だんだんと元気がなくなっていく様子で、家に来ている家庭教師を見ることに美子は耐えきれなくなり、我儘を言ったことにして、一緒に勉強を受けることにした。
不思議だったのは、美子や、父親、母親がいる場面では、姉はその苛烈な性格を全く出さないという事だった。
そのため、美子が一緒に受けるようになってからは、亜子はとても大人しく授業を受けるようになったのである。
姉の性格の異常さに気が付いていなかった両親に、美子は何度も何度も酷いことをしていると主張し続けた。
最初は全く気にしていなかった両親も、美子のお茶会での無礼な行為を、複数の方達から聞いてからは、亜子に対しての認識を改めたようである。
あまりに気が付くのに遅すぎる、と思わないでもないが、事実、亜子は自分と両親がいる前ではそんな態度を全く見せなかったのだから、責めることは出来ないとも美子はその時、思った。

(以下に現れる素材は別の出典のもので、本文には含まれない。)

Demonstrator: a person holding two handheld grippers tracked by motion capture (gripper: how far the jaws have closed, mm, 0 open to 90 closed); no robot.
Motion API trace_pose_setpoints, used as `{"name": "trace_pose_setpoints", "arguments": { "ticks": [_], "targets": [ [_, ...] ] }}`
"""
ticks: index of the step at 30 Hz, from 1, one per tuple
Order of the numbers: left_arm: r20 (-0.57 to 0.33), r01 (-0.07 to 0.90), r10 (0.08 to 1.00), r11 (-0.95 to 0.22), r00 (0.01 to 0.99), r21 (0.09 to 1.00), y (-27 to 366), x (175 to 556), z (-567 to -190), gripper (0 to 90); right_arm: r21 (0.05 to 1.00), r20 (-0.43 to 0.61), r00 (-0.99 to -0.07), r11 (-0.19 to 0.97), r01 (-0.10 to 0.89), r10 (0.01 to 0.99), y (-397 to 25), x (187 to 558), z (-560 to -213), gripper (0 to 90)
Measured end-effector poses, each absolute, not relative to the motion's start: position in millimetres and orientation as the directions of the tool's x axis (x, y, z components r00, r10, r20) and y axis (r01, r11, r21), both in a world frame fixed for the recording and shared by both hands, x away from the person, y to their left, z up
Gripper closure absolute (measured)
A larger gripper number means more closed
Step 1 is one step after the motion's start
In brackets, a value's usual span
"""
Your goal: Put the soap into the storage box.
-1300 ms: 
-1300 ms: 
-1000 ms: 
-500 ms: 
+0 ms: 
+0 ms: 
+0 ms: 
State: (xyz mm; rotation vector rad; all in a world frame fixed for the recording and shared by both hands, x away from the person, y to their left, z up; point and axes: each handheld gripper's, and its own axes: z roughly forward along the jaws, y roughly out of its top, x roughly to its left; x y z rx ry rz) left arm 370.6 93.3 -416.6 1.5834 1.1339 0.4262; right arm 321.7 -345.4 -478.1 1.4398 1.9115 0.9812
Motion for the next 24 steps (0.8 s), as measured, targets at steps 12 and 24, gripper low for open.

「一年前、お姉様が婚約者が欲しいと言い出しました。お父様もお母様も、私も迷いました。お姉様を嫁に出して良いものかと………。しかし、その時は病院に入院をさせる勇気もなく、また、見張らせていた侍女に、最近は落ち着いていると言ってもらえたんです。ようやく、まともになってきたと思っていました。ですから、お姉様が姿絵を見て、気に入られた方………誠一様との縁談を進めることにしたのです。」
『見張らせている侍女は、落ち着いていると言っていた。それに最近は、茶会でも何か問題になるような行動はしていないと聞いている。おそらく、大丈夫だろう。』
『はい、お父様。でも、念の為になるべくお姉様のお側にいるようにしても良いでしょうか?』
『分かった。』
『あなた、今日お出かけしました呉服屋さんでも、私がいない時、特に辛辣なことは言って無かったみたい。大丈夫だと、信じてみましょう。』
「大丈夫だと思ってました。いえ、思いたかったんです。お母様もお父様もお姉様に幸せになってほしいと願っていました、私も。」
『誠一さんは、お姉様のこと、どう思いますか?』
『や、やだ、美子、そんなこと聞くことではありませんよ。誠一様も今のは聞かなかったことにして下さいませ。』
『可愛らしい妹さんじゃないですか。勿論お綺麗な方だと思っています。』
『良かった!この日のために、着物も髪型もお姉様うんと悩んでいたのです。良かったですわ、ね?お姉様?』
『っ美子!』
『(良かった、褒めてもらえた……。これで、万が一でも、お店の方に文句を言うことはないわ。)』
「でも、駄目でした。」
美子は医者にそう伝えた。悲しそうに、首を振って、大丈夫ではなかったと言う。
医者は、姉の亜子からは聞いてない話について尋ねた。
「何が起きたんですか?」
「婚約をして半年後、急に誠一様から、姉がいない隙に相談をされました。たまに、人が豹変したかのように苛烈に詰められて参っていると。その瞬間、私は姉は何も変わっていなかった事に気が付きました。」
「苛烈に詰められているというのは?」
「暴力は振るってはいませんでしたが、些細なことで嫌味をずっと言われたり、否定をされていたようです。ですので、私は誠一様につきっきりで離れないようにしました。すぐに両親に相談をしました。
けれども………。
もうどうしようもありませんでした。誠一様から、もう我慢できない、破談にしたいと言われてしまいました。誠一様には申し訳ないことをしました。私達はお姉様の性格を知っていたのに、もう大丈夫なのだと信じたばかりに、辛い思いをさせてしまいました。最後の方には、我が家に来ること自体が苦痛になっていたとの事です。」
ーーーそうして、亜子の精神状態について診察させるために呼ばれた医者は、両親から話を聞いてから、亜子の話を聞き、最後に美子の話を聞いた。
精神病院に入院させるしかないだろうと、結論づけた医者は、重い腰を上げ、両親へその結論を伝えに歩きに行った。